Assignment
Among the entries below, find the line with "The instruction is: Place", then quote it and each following line up to and including the line with "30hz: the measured", and nothing else.

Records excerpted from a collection
____

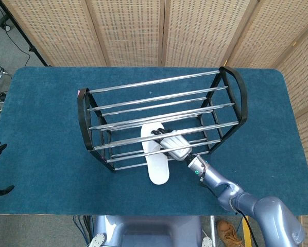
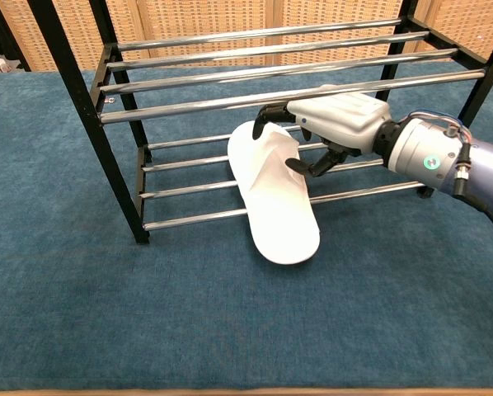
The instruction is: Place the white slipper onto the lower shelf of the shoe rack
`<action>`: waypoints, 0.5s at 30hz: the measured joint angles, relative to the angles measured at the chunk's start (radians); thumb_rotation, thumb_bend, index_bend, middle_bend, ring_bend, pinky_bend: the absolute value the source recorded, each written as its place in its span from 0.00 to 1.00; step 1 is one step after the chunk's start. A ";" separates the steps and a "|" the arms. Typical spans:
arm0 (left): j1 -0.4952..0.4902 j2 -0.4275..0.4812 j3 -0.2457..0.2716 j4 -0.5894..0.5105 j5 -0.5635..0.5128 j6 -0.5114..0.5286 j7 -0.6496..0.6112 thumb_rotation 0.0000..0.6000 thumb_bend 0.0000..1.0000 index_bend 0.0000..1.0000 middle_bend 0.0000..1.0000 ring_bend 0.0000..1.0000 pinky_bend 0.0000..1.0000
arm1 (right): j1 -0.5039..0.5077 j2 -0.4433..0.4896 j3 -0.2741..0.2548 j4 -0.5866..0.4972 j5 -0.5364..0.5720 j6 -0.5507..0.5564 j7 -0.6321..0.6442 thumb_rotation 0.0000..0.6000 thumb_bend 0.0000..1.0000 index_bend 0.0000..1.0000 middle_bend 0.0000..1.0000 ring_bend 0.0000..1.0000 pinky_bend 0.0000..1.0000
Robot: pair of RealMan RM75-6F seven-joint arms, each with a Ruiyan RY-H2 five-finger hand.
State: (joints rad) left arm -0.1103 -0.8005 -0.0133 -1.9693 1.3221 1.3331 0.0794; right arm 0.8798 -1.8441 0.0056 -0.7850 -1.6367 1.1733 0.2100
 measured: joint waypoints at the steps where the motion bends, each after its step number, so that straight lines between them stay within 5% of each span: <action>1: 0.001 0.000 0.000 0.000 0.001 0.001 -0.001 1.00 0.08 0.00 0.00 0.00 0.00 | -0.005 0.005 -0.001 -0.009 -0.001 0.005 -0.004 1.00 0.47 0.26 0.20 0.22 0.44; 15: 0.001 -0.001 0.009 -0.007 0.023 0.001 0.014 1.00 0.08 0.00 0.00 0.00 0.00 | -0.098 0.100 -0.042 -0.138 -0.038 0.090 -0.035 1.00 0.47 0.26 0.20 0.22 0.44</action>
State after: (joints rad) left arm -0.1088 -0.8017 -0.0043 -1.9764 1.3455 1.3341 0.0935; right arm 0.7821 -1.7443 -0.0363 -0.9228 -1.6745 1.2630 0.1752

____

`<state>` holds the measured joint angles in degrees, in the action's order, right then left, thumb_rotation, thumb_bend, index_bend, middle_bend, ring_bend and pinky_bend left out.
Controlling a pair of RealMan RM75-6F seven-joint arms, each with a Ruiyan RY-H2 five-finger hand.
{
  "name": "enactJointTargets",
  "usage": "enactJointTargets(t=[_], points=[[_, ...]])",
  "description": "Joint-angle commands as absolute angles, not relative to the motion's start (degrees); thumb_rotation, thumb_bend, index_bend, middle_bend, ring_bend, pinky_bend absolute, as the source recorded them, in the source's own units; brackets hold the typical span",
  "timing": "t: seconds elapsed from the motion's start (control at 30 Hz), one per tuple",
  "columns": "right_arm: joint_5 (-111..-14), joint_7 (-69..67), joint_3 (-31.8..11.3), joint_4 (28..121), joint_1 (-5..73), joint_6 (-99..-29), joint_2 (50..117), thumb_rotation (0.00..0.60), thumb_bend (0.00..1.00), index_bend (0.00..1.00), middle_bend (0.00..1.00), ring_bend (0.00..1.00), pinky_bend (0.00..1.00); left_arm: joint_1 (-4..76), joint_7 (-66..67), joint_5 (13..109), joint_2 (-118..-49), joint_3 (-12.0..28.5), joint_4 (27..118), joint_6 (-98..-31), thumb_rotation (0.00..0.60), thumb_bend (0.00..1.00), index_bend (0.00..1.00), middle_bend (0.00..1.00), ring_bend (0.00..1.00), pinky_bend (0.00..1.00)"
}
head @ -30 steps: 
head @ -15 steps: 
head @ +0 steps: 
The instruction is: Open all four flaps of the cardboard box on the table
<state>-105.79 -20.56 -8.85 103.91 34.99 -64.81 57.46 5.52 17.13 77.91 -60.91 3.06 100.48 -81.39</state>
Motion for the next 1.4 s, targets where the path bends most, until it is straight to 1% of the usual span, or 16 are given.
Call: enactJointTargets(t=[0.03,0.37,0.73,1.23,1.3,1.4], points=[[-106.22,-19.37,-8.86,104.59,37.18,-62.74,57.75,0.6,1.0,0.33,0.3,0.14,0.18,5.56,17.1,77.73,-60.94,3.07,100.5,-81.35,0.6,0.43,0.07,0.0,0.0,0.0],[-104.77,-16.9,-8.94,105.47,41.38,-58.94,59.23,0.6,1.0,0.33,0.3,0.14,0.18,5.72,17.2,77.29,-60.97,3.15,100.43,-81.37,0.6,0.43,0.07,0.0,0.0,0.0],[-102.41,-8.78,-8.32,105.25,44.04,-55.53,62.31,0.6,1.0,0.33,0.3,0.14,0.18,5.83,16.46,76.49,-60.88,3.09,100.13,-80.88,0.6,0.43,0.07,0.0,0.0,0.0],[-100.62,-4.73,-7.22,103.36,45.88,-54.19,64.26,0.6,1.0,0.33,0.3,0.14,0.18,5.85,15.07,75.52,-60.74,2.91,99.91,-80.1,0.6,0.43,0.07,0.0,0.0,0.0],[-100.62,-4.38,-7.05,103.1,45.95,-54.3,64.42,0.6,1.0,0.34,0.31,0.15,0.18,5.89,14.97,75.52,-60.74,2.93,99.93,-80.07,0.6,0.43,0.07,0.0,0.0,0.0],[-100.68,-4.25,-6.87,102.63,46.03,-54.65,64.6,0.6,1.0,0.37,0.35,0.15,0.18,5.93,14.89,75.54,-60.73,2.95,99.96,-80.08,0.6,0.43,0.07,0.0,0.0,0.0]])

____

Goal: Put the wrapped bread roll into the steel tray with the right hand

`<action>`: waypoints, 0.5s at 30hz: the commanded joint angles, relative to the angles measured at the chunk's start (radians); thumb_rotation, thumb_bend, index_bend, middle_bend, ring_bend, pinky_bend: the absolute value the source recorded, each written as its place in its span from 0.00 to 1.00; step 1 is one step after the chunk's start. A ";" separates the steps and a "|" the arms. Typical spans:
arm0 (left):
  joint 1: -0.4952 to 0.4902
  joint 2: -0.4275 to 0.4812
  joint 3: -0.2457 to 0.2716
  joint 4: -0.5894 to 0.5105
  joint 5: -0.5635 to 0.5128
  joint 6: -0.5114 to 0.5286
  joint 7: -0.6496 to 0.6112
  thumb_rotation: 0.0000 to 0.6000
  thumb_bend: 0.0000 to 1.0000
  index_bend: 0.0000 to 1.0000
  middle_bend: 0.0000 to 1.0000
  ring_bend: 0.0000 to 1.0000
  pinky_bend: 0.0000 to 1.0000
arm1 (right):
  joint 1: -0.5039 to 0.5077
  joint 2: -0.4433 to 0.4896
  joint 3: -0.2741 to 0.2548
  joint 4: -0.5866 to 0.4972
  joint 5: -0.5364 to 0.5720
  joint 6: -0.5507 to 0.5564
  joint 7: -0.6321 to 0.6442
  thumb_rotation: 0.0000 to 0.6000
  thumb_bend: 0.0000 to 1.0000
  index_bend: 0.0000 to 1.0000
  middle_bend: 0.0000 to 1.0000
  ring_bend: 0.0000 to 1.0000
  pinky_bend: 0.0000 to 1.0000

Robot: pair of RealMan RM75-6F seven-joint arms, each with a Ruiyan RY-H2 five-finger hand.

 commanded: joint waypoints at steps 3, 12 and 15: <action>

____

Response area
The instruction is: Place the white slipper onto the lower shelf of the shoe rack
`<action>`: waypoints, 0.5s at 30hz: the measured joint angles, relative to the angles measured at the chunk's start (radians); thumb_rotation, thumb_bend, index_bend, middle_bend, ring_bend, pinky_bend: the absolute value the source recorded, each written as its place in its span from 0.00 to 1.00; step 1 is one step after the chunk's start. A ";" separates the steps and a "|" the arms. Typical spans:

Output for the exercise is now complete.